Original story below.
A young motorcyclist who died in a fatal crash was counted as a COVID-19 death in a Florida county, according to local media.
Raul Pino, an Orange County Health Officer, told Fox that one of the two COVID-19 victims listed in the earlier report as being in their 20s didn’t have any underlying conditions of COVID-19 contribute to their death.
Pino said he will double-check if the victim should be removed from the COVID-19 death toll list.
“We were arguing, we were discussing, or trying to argue with the state. Not because of the numbers—it’s 100 … it doesn’t make any difference if it’s 99—but the fact that the individual didn’t die from COVID-19 … died in the crash,” he told Fox 35. “But you could actually argue that it could have been the COVID-19 that caused him to crash. I don’t know the conclusion of that one.”

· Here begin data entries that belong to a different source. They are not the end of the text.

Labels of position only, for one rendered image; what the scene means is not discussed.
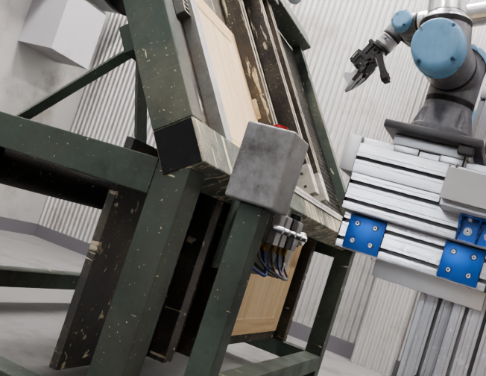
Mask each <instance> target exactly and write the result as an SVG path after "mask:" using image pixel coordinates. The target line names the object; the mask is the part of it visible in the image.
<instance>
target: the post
mask: <svg viewBox="0 0 486 376"><path fill-rule="evenodd" d="M270 214H271V211H269V210H266V209H265V208H263V207H258V206H256V205H253V204H248V203H246V202H243V201H241V202H240V204H239V208H238V210H237V213H236V217H235V219H234V222H233V226H232V228H231V232H230V235H229V238H228V240H227V244H226V247H225V249H224V253H223V256H222V258H221V263H220V266H219V268H218V272H217V275H216V277H215V281H214V284H213V286H212V290H211V293H210V296H209V300H208V302H207V305H206V309H205V311H204V314H203V318H202V320H201V325H200V327H199V330H198V334H197V336H196V339H195V343H194V345H193V348H192V352H191V355H190V358H189V361H188V364H187V367H186V370H185V373H184V376H218V374H219V372H220V369H221V365H222V363H223V360H224V355H225V353H226V350H227V346H228V344H229V341H230V337H231V334H232V332H233V328H234V325H235V323H236V319H237V316H238V314H239V309H240V306H241V304H242V300H243V297H244V294H245V290H246V288H247V284H248V281H249V279H250V275H251V272H252V269H253V265H254V263H255V260H256V256H257V254H258V251H259V247H260V244H261V241H262V238H263V235H264V232H265V229H266V225H267V223H268V219H269V216H270Z"/></svg>
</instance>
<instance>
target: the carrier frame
mask: <svg viewBox="0 0 486 376"><path fill-rule="evenodd" d="M204 178H205V174H203V173H201V172H199V171H197V170H195V169H193V168H186V169H183V170H180V171H179V172H175V173H172V174H170V175H166V176H163V173H162V167H161V164H160V159H159V155H158V152H157V149H156V148H154V147H152V146H150V145H148V144H146V143H144V142H142V141H140V140H138V139H136V138H133V137H129V136H127V138H126V140H125V143H124V147H121V146H118V145H113V144H111V143H108V142H104V141H100V140H97V139H93V138H91V137H86V136H84V135H80V134H76V133H73V132H71V131H66V130H63V129H60V128H56V127H53V126H50V125H45V124H43V123H40V122H35V121H32V120H30V119H25V118H22V117H19V116H15V115H12V114H9V113H5V112H2V111H0V184H4V185H8V186H11V187H15V188H19V189H24V190H27V191H31V192H35V193H39V194H42V195H47V196H51V197H54V198H58V199H62V200H65V201H70V202H74V203H77V204H82V205H85V206H88V207H94V208H97V209H100V210H102V211H101V215H100V218H99V220H98V224H97V226H96V229H95V233H94V235H93V238H92V241H91V244H90V247H89V250H88V253H87V256H86V259H85V261H84V264H83V268H82V270H81V272H70V271H62V270H53V269H36V268H28V267H19V266H3V265H0V286H5V287H22V288H40V289H74V290H75V292H74V295H73V297H72V300H71V303H70V305H69V309H68V312H67V314H66V318H65V321H64V323H63V327H62V330H61V332H60V336H59V339H58V341H57V344H56V347H55V349H54V353H53V356H52V358H51V362H50V365H49V367H50V368H52V369H54V370H61V369H70V368H75V367H80V366H90V367H89V371H88V373H87V376H139V375H140V372H141V370H142V366H143V363H144V361H145V357H150V358H152V359H155V360H157V361H159V362H161V363H168V362H171V360H172V357H173V355H174V353H175V352H178V353H180V354H183V355H185V356H187V357H190V355H191V352H192V348H193V345H194V343H195V339H196V336H197V334H198V330H199V327H200V325H201V320H202V318H203V314H204V311H205V309H206V305H207V302H208V300H209V296H210V293H211V290H212V286H213V284H214V281H215V277H216V275H217V272H218V269H217V268H213V267H211V265H212V262H213V259H214V256H215V253H216V250H217V247H218V244H219V241H220V238H221V235H222V232H223V229H224V225H225V222H226V220H227V216H228V213H229V211H230V207H231V204H228V203H226V202H223V201H221V200H218V199H217V198H213V197H212V196H209V195H206V194H204V193H202V192H201V187H202V185H203V181H204ZM307 238H308V239H307V242H305V244H304V245H303V246H302V248H301V252H300V256H299V258H298V261H297V265H296V268H295V270H294V274H293V277H292V279H291V284H290V287H289V289H288V293H287V296H286V299H285V303H284V305H283V309H282V312H281V315H280V319H279V321H278V324H277V328H276V330H275V331H268V332H261V333H249V334H242V335H235V336H231V337H230V341H229V344H228V345H230V344H235V343H240V342H245V343H247V344H249V345H252V346H255V347H257V348H260V349H262V350H264V351H267V352H270V353H272V354H275V355H277V356H279V357H277V358H274V359H270V360H265V361H262V362H258V363H253V364H250V365H246V366H241V367H238V368H234V369H229V370H226V371H222V372H219V374H218V376H318V372H319V370H320V367H321V363H322V360H323V358H324V353H325V350H326V347H327V343H328V341H329V337H330V334H331V331H332V327H333V325H334V321H335V317H336V315H337V312H338V308H339V305H340V303H341V298H342V295H343V293H344V289H345V286H346V283H347V279H348V277H349V273H350V270H351V267H352V264H353V260H354V257H355V255H356V253H355V252H354V251H350V250H347V249H346V250H343V251H342V250H339V249H337V248H334V247H332V246H330V245H327V244H325V243H322V242H320V241H317V240H316V239H313V238H310V237H308V236H307ZM314 251H315V252H317V253H321V254H325V255H327V256H330V257H334V259H333V262H332V265H331V269H330V271H329V275H328V278H327V281H326V285H325V287H324V291H323V295H322V297H321V301H320V304H319V307H318V311H317V313H316V316H315V320H314V323H313V326H312V329H311V333H310V335H309V339H308V342H307V345H306V348H303V347H301V346H299V345H295V344H294V343H291V342H288V341H286V339H287V336H288V332H289V329H290V327H291V323H292V320H293V317H294V313H295V310H296V308H297V303H298V301H299V298H300V294H301V292H302V288H303V285H304V282H305V279H306V275H307V272H308V270H309V266H310V263H311V260H312V256H313V254H314ZM0 376H41V375H38V374H37V373H35V372H33V371H31V370H29V369H26V368H24V367H22V366H20V365H18V364H16V363H14V362H12V361H10V360H8V359H6V358H4V357H2V356H0Z"/></svg>
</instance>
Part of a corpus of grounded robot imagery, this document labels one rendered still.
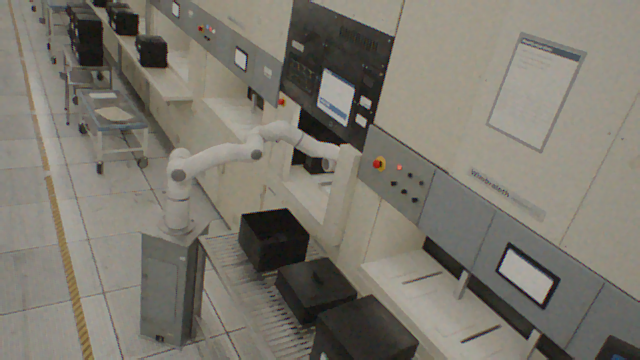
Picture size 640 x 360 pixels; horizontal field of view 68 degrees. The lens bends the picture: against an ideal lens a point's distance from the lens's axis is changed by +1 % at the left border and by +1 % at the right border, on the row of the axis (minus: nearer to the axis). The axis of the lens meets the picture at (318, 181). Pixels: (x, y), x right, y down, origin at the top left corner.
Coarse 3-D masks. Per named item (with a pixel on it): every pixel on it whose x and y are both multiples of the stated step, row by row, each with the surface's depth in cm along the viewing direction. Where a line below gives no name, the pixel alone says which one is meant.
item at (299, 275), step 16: (288, 272) 222; (304, 272) 224; (320, 272) 226; (336, 272) 228; (288, 288) 215; (304, 288) 214; (320, 288) 216; (336, 288) 218; (352, 288) 220; (288, 304) 216; (304, 304) 205; (320, 304) 207; (336, 304) 213; (304, 320) 207
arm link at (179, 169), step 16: (224, 144) 237; (240, 144) 233; (256, 144) 231; (176, 160) 230; (192, 160) 231; (208, 160) 234; (224, 160) 236; (240, 160) 236; (256, 160) 233; (176, 176) 229; (192, 176) 233
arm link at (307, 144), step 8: (304, 136) 240; (296, 144) 239; (304, 144) 240; (312, 144) 242; (320, 144) 244; (328, 144) 244; (304, 152) 244; (312, 152) 243; (320, 152) 242; (328, 152) 241; (336, 152) 241; (336, 160) 242
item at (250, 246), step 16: (240, 224) 246; (256, 224) 253; (272, 224) 259; (288, 224) 259; (240, 240) 248; (256, 240) 229; (272, 240) 257; (288, 240) 232; (304, 240) 238; (256, 256) 231; (272, 256) 232; (288, 256) 238; (304, 256) 244
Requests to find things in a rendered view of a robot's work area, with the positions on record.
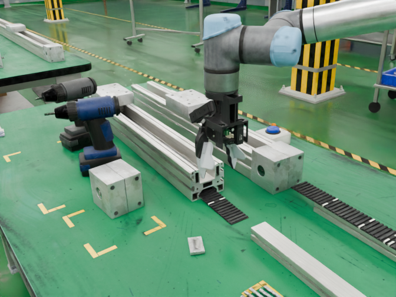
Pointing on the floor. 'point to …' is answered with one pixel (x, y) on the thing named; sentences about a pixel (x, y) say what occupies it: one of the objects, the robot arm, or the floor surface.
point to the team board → (167, 30)
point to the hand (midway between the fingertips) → (216, 168)
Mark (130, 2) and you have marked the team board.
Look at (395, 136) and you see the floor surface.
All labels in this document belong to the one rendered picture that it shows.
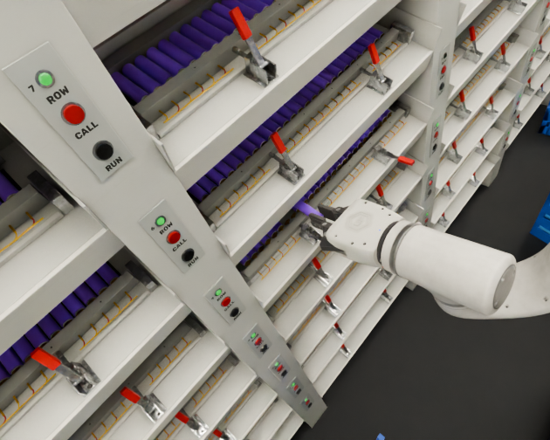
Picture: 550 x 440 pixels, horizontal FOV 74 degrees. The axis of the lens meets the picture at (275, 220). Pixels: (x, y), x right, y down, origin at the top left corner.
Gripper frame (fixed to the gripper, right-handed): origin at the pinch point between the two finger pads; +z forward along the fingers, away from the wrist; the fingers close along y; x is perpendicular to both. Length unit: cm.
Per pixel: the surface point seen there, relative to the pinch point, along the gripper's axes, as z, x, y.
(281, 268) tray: 6.3, 7.7, 10.3
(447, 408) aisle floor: -6, 106, -9
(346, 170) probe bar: 8.6, 3.7, -15.9
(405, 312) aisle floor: 23, 99, -31
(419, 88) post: 5.3, -0.8, -41.7
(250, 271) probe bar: 8.2, 3.8, 15.3
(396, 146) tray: 6.3, 7.8, -30.9
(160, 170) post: -5.4, -29.3, 20.2
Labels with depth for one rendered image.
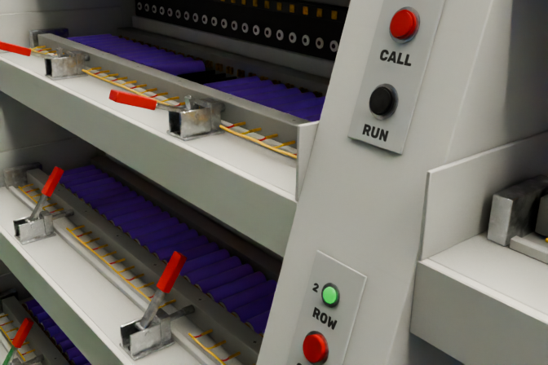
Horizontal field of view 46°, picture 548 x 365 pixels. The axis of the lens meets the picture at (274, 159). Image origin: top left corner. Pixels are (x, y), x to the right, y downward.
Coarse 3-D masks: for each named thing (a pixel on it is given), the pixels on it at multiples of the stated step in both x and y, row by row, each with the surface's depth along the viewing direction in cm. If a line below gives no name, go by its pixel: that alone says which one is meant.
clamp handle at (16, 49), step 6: (0, 42) 67; (6, 42) 68; (0, 48) 67; (6, 48) 67; (12, 48) 68; (18, 48) 68; (24, 48) 68; (24, 54) 69; (30, 54) 69; (36, 54) 69; (42, 54) 70; (60, 54) 71
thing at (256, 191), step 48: (240, 48) 74; (48, 96) 71; (96, 96) 64; (96, 144) 63; (144, 144) 55; (192, 144) 51; (240, 144) 51; (192, 192) 50; (240, 192) 45; (288, 192) 42; (288, 240) 42
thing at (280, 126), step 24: (48, 48) 82; (72, 48) 77; (120, 72) 68; (144, 72) 64; (144, 96) 61; (168, 96) 62; (216, 96) 56; (240, 120) 53; (264, 120) 51; (288, 120) 49; (264, 144) 48; (288, 144) 48
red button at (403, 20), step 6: (402, 12) 35; (408, 12) 35; (396, 18) 35; (402, 18) 35; (408, 18) 35; (414, 18) 34; (390, 24) 36; (396, 24) 35; (402, 24) 35; (408, 24) 34; (414, 24) 34; (396, 30) 35; (402, 30) 35; (408, 30) 34; (396, 36) 35; (402, 36) 35; (408, 36) 35
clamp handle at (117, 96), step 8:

This is not the first time questions were raised about the accuracy of Florida’s CCP virus death data.
“It looks like there is an error in the data report. Lee Health has not experienced 100 percent positivity in our lab testing,” Pat Dolce, a spokeswoman for Lee Health, told The Epoch Times in an emailed statement on Tuesday. “We are reaching out to the Department of Health to resolve the discrepancy.”
Another hospital, Orlando Health, also said that the reported 98 percent positivity rate in their hospital “is incorrect.”
The positivity rate refers to the percentage of CCP virus tests that come back positive.
The reporting of the negative test results is not required by the law, but mandated by the binding orders, he said.
“What we’ve seen because of some of the backlogs is sometimes they want to get the positives out because obviously that’s important. And then the negatives get backlogged. Now sometimes they'll do a big negative dump. And sometimes, as we’ve seen on some of these, you may not see [that data],” he said. “But it’s not the Department of Health per se. It is the labs that are inputting this [data]. And some of those labs on there have inputted under multiple different entries.”
DeSantis told reporters that he will discuss with the labs how to improve the state’s completeness of the data.
“I want all the negatives there,” he told reporters. “That’s better, to have more negatives and so I certainly would want to do that. But I also know that there’s just a lot of labs throwing in a lot of information into the system. It’s their responsibility to do it.
“They are required under our binding orders and I think that they should be doing it.” he said.
The Florida Department of Health in Orange County didn’t respond to a request for comment.